L'Agenzia delle Entrate risponde ad un'istanza di interpello che ha per oggetto la costituzione del diritto di usufrutto e del diritto di servitù prediale su un terreno agricolo posseduto da più di cinque anni. Le risposte del caso sono rintracciabili all'interno del TUIR
Con la risposta n. 381 del 2023, l’Agenzia delle Entrate fornisce dei chiarimenti in merito alla tassazione applicabile ai fini dei redditi diversi agli atti aventi ad oggetto la costituzione del diritto di usufrutto e del diritto di servitù prediale.
La fattispecie si inserisce nel contesto dell’articolo 67 del TUIR ed è sviluppata con l’illustrazione dei chiarimenti di prassi forniti in passato dalla Amministrazione Finanziaria.
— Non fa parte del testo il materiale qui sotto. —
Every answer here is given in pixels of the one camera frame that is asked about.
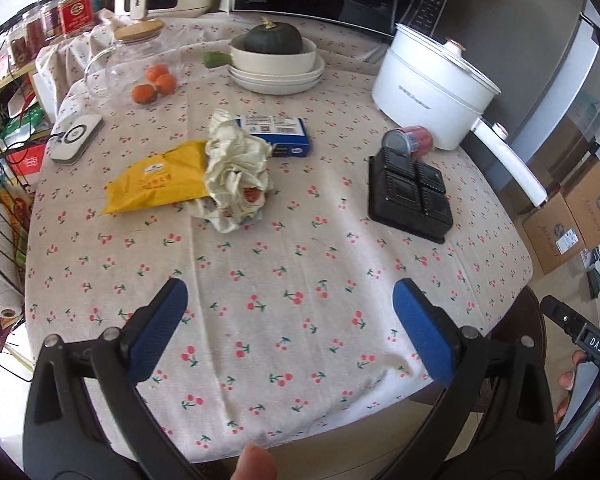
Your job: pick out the red box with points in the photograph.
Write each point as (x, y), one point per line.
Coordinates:
(30, 165)

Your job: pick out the person's left hand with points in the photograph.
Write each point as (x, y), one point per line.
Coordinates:
(257, 465)

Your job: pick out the person's right hand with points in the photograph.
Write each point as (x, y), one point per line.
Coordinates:
(567, 382)

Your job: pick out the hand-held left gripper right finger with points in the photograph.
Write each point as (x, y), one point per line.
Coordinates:
(425, 330)

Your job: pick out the cream plate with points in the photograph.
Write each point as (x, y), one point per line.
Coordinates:
(275, 89)
(310, 72)

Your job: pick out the grey refrigerator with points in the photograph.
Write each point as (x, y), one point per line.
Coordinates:
(530, 35)

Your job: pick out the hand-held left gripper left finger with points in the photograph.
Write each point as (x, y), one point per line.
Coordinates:
(160, 325)

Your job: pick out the cherry print tablecloth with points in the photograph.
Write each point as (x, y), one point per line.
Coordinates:
(280, 260)

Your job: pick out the white flat device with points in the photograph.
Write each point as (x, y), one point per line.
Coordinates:
(75, 137)

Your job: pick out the dark green pumpkin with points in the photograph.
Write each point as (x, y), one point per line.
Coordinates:
(272, 37)

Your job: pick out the red label glass jar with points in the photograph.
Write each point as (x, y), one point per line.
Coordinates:
(77, 10)
(50, 20)
(16, 47)
(34, 32)

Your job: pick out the paper towel roll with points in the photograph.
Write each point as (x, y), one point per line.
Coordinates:
(5, 275)

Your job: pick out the white paper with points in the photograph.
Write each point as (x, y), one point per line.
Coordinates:
(235, 170)

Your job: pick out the small orange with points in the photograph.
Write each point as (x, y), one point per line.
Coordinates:
(158, 72)
(165, 84)
(143, 94)

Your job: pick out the glass jar with wooden lid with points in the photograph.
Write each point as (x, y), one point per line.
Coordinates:
(125, 55)

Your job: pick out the white electric pot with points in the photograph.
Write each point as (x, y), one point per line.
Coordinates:
(420, 90)

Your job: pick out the black plastic tray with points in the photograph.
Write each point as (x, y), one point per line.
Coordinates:
(410, 200)

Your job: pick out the glass pot lid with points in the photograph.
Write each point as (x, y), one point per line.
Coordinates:
(455, 46)

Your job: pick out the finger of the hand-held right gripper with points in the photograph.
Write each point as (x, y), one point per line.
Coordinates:
(562, 317)

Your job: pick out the red soda can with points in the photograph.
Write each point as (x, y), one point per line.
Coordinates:
(415, 140)

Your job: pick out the yellow packet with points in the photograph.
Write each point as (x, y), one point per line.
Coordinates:
(155, 180)
I chiarimenti traggono spunto da alcuni quesiti presentati da un contribuente che intendeva costituire in favore di una società il diritto di usufrutto a tempo determinato ed il diritto di servitù di cavidotto per allacci a rete fissa elettrica e telefonica.
Il diritto di usufrutto
Nella fattispecie in esame il contribuente intende assumere “obbligazioni accessorie” che si estrinsecano nell’impegno a non realizzare su propri terreni o immobili adiacenti, anche appositamente acquistati, altri impianti, antenne ed apparati tecnologici, entro il raggio di cinque chilometri dall’impianto.
Il quesito formulato è finalizzato a sapere se i corrispettivi danno luogo ad una eventuale plusvalenza tassabile ai sensi dell’articolo 67 del TUIR.
Ai fini civilistici, come stabilito ai sensi dell’articolo 981 del codice civile, l’usufrutto attribuisce all’usufruttuario il diritto di godere e di usare la cosa, facendone però salva la destinazione economica (il cd. “ius utendi fruendi salva rerum substantia”).
Inoltre, ai sensi dell’articolo 980 del codice civile, l’usufruttuario può cedere il proprio diritto per un certo tempo o per tutta la sua durata, se ciò non è vietato dal titolo costitutivo.
Ai fini fiscali, l’articolo 67, comma 1, lett. h), del TUIR stabilisce che sono redditi diversi, se non costituiscono redditi di capitale ovvero se non sono conseguiti nell’esercizio di arti e professioni o di imprese commerciali o da società in nome collettivo e in accomandita semplice, né in relazione alla qualità di lavoratore dipendente, quelli “derivanti dalla concessione in usufrutto e dalla sublocazione di beni immobili”.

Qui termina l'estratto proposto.